Items from a data source
......

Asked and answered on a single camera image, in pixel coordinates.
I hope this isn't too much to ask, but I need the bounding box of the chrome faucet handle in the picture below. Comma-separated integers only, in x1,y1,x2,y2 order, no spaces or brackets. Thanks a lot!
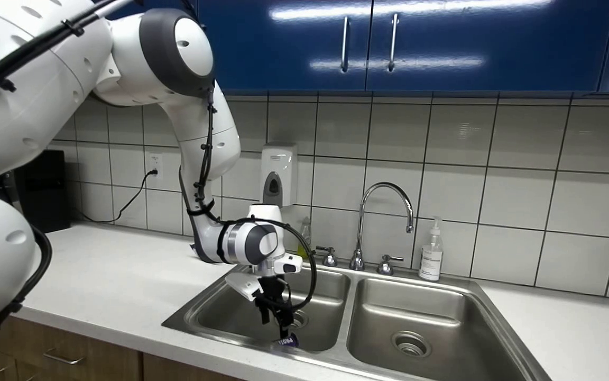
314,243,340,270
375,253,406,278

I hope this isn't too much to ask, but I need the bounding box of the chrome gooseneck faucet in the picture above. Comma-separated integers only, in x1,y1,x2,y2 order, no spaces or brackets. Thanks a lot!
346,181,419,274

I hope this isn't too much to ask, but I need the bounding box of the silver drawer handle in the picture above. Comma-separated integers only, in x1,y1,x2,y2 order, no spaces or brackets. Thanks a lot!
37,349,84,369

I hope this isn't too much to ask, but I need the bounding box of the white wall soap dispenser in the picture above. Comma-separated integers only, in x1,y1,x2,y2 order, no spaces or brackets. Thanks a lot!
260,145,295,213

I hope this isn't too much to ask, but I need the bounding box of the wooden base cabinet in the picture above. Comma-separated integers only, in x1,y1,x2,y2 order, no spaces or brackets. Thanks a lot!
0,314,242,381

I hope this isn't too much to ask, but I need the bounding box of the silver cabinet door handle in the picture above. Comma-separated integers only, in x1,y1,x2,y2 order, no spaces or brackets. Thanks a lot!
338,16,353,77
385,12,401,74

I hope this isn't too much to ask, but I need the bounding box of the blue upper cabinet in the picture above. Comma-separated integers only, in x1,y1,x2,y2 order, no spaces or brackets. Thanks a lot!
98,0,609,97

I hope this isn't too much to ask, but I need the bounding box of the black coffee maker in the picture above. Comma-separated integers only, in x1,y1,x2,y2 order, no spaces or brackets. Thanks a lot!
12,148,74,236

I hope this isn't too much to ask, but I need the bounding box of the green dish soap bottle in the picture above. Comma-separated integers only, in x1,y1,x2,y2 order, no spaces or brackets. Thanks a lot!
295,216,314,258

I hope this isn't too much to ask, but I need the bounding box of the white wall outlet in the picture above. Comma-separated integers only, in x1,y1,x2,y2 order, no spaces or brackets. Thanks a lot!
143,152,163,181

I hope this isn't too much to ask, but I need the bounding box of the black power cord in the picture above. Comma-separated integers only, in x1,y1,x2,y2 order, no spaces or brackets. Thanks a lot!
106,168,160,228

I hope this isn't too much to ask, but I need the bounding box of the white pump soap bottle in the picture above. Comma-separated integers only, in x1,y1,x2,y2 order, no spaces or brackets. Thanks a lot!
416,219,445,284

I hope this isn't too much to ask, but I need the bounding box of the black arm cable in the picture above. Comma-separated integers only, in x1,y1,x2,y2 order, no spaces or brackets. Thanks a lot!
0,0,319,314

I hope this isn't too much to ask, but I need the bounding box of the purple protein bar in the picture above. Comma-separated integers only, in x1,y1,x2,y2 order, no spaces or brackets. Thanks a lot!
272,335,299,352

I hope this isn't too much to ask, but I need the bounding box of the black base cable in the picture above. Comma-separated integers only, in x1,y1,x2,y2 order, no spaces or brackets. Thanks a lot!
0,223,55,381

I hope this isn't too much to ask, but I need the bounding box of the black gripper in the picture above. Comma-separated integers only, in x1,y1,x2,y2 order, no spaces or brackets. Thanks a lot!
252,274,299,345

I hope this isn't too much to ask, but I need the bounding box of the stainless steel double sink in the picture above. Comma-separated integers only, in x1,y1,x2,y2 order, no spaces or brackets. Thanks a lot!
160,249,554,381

......

▸ **Exercise objective**
Set down the records again exactly as they appear, leaving each picture behind.

▸ **Solution to the problem**
Asked and answered on a single camera image, in pixel coordinates.
I hope this isn't too much to ask, but I need the bounding box of the chrome faucet handle in the picture below. Comma-separated integers only, in x1,y1,x2,y2 order, no spaces or brackets. Thanks a lot!
314,243,340,270
375,253,406,278

I hope this isn't too much to ask, but I need the bounding box of the chrome gooseneck faucet in the picture above. Comma-separated integers only, in x1,y1,x2,y2 order, no spaces or brackets. Thanks a lot!
346,181,419,274

I hope this isn't too much to ask, but I need the bounding box of the silver drawer handle in the picture above. Comma-separated integers only, in x1,y1,x2,y2 order, no spaces or brackets. Thanks a lot!
37,349,84,369

I hope this isn't too much to ask, but I need the bounding box of the white wall soap dispenser in the picture above. Comma-separated integers only, in x1,y1,x2,y2 order, no spaces or brackets. Thanks a lot!
260,145,295,213

I hope this isn't too much to ask, but I need the bounding box of the wooden base cabinet in the picture above. Comma-separated integers only, in x1,y1,x2,y2 order, no spaces or brackets. Thanks a lot!
0,314,242,381

I hope this isn't too much to ask, but I need the bounding box of the silver cabinet door handle in the picture above. Comma-separated integers only, in x1,y1,x2,y2 order, no spaces or brackets. Thanks a lot!
338,16,353,77
385,12,401,74

I hope this isn't too much to ask, but I need the bounding box of the blue upper cabinet in the picture above. Comma-separated integers only, in x1,y1,x2,y2 order, no spaces or brackets. Thanks a lot!
98,0,609,97

I hope this isn't too much to ask, but I need the bounding box of the black coffee maker in the picture above. Comma-separated integers only, in x1,y1,x2,y2 order, no spaces or brackets. Thanks a lot!
12,148,74,236

I hope this isn't too much to ask, but I need the bounding box of the green dish soap bottle in the picture above. Comma-separated integers only, in x1,y1,x2,y2 order, no spaces or brackets. Thanks a lot!
295,216,314,258

I hope this isn't too much to ask, but I need the bounding box of the white wall outlet in the picture above. Comma-separated integers only, in x1,y1,x2,y2 order, no spaces or brackets. Thanks a lot!
143,152,163,181

I hope this isn't too much to ask, but I need the bounding box of the black power cord in the picture above. Comma-separated integers only, in x1,y1,x2,y2 order, no spaces or brackets. Thanks a lot!
106,168,160,228

I hope this isn't too much to ask, but I need the bounding box of the white pump soap bottle in the picture above. Comma-separated integers only, in x1,y1,x2,y2 order, no spaces or brackets. Thanks a lot!
416,219,445,284

I hope this isn't too much to ask, but I need the bounding box of the black arm cable in the picture above. Comma-separated integers only, in x1,y1,x2,y2 order, no spaces or brackets. Thanks a lot!
0,0,319,314

I hope this isn't too much to ask, but I need the bounding box of the purple protein bar in the picture above. Comma-separated integers only, in x1,y1,x2,y2 order, no spaces or brackets. Thanks a lot!
272,335,299,352

I hope this isn't too much to ask, but I need the bounding box of the black base cable in the picture above. Comma-separated integers only, in x1,y1,x2,y2 order, no spaces or brackets. Thanks a lot!
0,223,55,381

I hope this isn't too much to ask, but I need the bounding box of the black gripper in the picture above. Comma-separated integers only, in x1,y1,x2,y2 order, no spaces or brackets. Thanks a lot!
252,274,299,345

I hope this isn't too much to ask, but I need the bounding box of the stainless steel double sink in the picture above. Comma-separated integers only, in x1,y1,x2,y2 order, no spaces or brackets. Thanks a lot!
160,249,554,381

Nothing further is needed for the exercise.